TRY IT:
With all images omitted, write out the records word for word.

RECORDS FOR THIS EXERCISE:
====

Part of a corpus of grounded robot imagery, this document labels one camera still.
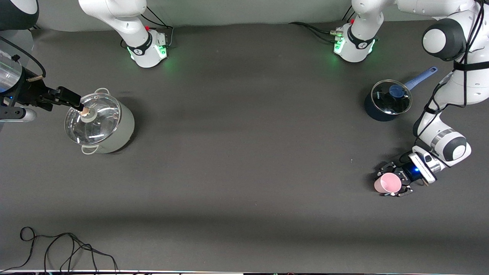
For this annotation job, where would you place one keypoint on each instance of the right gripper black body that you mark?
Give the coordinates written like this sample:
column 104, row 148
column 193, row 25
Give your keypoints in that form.
column 31, row 94

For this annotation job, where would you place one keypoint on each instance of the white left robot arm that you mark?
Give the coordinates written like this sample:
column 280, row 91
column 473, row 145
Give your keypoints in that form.
column 471, row 88

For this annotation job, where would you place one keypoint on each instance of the grey-green stock pot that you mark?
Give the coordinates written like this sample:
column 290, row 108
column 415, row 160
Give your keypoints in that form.
column 123, row 130

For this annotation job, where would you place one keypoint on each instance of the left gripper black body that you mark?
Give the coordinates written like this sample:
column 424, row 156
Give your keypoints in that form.
column 404, row 175

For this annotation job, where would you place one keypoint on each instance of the pink plastic cup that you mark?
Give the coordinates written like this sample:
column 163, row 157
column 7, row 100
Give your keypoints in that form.
column 387, row 182

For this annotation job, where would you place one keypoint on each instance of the dark blue saucepan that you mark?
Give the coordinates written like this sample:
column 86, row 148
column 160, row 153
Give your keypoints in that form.
column 376, row 114

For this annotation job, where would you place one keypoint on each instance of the glass lid with blue knob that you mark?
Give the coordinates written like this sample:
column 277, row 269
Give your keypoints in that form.
column 386, row 103

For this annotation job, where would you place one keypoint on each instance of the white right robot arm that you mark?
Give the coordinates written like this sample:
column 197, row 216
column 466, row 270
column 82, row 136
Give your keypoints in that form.
column 126, row 23

====

EXERCISE SOLUTION:
Part of a corpus of grounded robot imagery, this document labels one camera still.
For this annotation job, where would you place one keypoint on each instance of the right gripper black body that you mark?
Give the coordinates written like this sample:
column 104, row 148
column 193, row 25
Give your keypoints in that form.
column 31, row 94

For this annotation job, where would you place one keypoint on each instance of the white left robot arm that you mark?
Give the coordinates written like this sample:
column 280, row 91
column 473, row 145
Give your keypoints in that form.
column 471, row 88

For this annotation job, where would you place one keypoint on each instance of the grey-green stock pot that you mark?
Give the coordinates written like this sample:
column 290, row 108
column 415, row 160
Give your keypoints in that form.
column 123, row 130

For this annotation job, where would you place one keypoint on each instance of the left gripper black body that you mark?
Give the coordinates written like this sample:
column 424, row 156
Give your keypoints in that form.
column 404, row 175

For this annotation job, where would you place one keypoint on each instance of the pink plastic cup that you mark?
Give the coordinates written like this sample:
column 163, row 157
column 7, row 100
Give your keypoints in that form.
column 387, row 182

For this annotation job, where would you place one keypoint on each instance of the dark blue saucepan that you mark?
Give the coordinates written like this sample:
column 86, row 148
column 160, row 153
Give your keypoints in that form.
column 376, row 114

For this annotation job, where would you place one keypoint on each instance of the glass lid with blue knob that you mark?
Give the coordinates written like this sample:
column 277, row 269
Give your keypoints in that form.
column 386, row 103

For this annotation job, where would you place one keypoint on each instance of the white right robot arm that you mark?
Give the coordinates written like this sample:
column 197, row 216
column 466, row 270
column 82, row 136
Give your keypoints in that form.
column 126, row 23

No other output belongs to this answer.